* What is expected: Your answer is a copy of every line in the records where "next" appears.

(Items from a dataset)
══════

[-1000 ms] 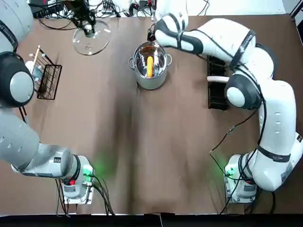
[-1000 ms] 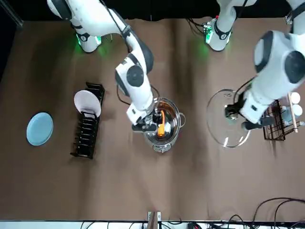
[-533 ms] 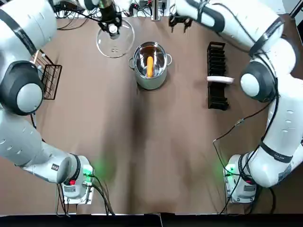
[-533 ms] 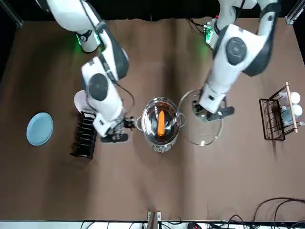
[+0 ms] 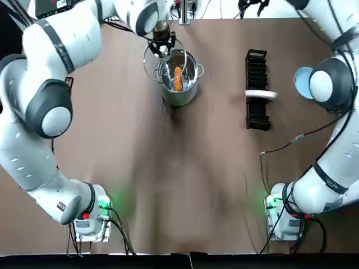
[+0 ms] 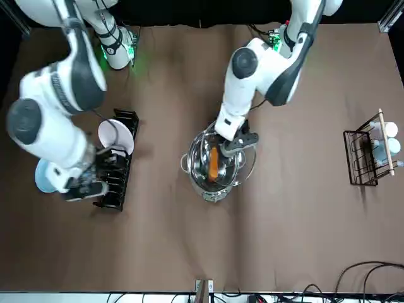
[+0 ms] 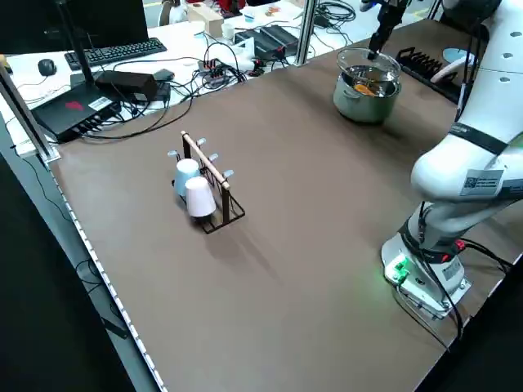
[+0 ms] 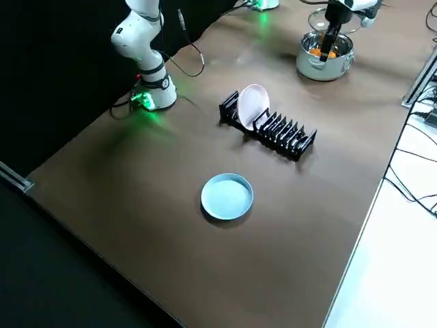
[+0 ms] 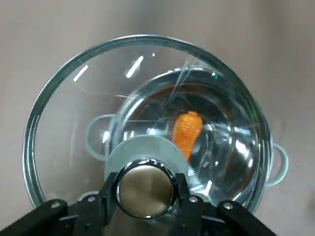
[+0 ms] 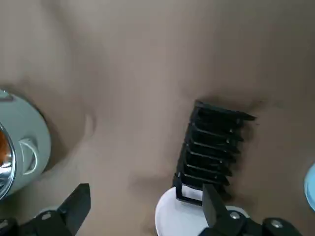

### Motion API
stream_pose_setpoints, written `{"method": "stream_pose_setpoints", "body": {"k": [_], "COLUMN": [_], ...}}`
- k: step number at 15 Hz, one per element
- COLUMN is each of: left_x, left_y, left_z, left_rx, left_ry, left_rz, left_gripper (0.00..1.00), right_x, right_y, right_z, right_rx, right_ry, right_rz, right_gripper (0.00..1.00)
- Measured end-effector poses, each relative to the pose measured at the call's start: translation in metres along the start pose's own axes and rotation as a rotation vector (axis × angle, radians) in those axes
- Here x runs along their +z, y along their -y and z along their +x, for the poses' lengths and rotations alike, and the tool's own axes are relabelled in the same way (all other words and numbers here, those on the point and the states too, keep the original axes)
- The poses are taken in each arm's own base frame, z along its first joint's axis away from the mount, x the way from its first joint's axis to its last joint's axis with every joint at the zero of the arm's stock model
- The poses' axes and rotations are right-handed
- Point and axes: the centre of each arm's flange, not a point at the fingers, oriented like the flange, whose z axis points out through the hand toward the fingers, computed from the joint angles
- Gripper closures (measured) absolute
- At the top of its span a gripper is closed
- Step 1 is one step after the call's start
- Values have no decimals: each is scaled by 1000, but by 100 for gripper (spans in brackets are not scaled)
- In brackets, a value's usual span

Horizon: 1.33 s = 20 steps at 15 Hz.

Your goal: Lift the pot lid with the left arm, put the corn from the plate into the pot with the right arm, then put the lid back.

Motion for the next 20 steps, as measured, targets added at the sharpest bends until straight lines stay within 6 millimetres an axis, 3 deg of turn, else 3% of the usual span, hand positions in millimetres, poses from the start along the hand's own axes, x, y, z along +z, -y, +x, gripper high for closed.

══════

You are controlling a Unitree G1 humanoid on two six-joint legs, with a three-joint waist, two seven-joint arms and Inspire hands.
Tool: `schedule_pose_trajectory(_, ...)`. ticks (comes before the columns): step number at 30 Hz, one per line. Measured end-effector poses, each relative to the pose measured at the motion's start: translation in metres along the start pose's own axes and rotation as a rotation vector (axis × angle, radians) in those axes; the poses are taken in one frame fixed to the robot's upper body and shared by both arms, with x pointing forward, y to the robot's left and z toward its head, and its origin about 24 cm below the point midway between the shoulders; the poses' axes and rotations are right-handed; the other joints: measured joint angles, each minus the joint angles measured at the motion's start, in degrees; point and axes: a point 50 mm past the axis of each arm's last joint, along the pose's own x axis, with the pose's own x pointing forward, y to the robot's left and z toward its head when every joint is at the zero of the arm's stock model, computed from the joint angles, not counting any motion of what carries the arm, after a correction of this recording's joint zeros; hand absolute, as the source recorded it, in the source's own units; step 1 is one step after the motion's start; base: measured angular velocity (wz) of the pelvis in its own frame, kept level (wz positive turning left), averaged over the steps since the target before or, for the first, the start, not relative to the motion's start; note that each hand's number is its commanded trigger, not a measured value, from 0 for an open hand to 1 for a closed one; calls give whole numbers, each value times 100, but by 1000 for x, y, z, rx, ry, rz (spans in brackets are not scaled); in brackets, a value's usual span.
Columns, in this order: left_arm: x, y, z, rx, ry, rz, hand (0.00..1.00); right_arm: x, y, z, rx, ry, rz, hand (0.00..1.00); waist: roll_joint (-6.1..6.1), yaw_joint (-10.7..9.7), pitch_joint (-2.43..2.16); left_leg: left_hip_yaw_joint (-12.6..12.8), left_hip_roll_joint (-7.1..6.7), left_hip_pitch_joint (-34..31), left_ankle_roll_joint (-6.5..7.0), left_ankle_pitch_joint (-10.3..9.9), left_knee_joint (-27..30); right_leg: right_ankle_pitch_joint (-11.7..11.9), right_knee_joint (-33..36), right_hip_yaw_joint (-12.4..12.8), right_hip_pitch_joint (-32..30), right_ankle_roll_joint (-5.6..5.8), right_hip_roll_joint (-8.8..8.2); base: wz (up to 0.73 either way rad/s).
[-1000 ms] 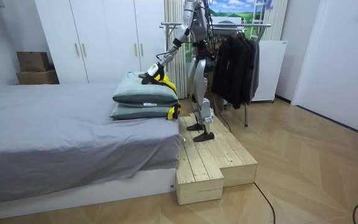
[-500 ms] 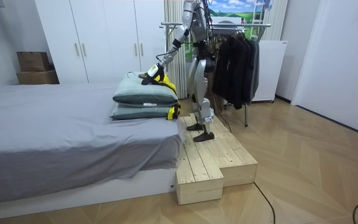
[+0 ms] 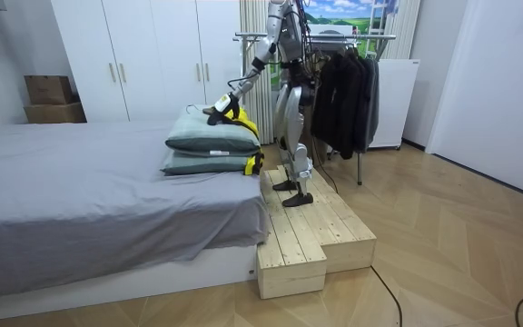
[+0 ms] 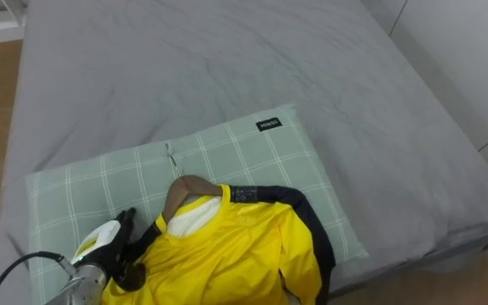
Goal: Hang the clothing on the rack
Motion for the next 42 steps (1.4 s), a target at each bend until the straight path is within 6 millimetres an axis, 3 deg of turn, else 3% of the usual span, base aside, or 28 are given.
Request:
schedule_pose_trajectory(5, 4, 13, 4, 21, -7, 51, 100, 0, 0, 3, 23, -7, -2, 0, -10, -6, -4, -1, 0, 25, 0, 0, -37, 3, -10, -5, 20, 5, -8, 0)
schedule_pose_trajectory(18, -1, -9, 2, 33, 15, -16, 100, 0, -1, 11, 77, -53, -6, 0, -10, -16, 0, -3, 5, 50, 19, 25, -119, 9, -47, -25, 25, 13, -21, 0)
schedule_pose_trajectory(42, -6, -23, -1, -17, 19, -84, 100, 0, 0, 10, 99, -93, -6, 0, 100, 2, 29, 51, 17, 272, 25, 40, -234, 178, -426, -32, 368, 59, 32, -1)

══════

* Solution below:
Motion for the next 20 steps, as measured, targets added at the sharpest bends until straight lines stay within 6 millimetres an axis, 3 deg of turn, else 3% of the usual span, hand positions in millimetres, poses from the start along the hand's own axes, x, y, z along +z, -y, +x, gripper high for closed.
Motion for the next 42 steps (1.4 s), a target at each bend until the straight path is within 6 millimetres an axis, 3 deg of turn, else 3% of the usual span, base aside, or 28 are given.

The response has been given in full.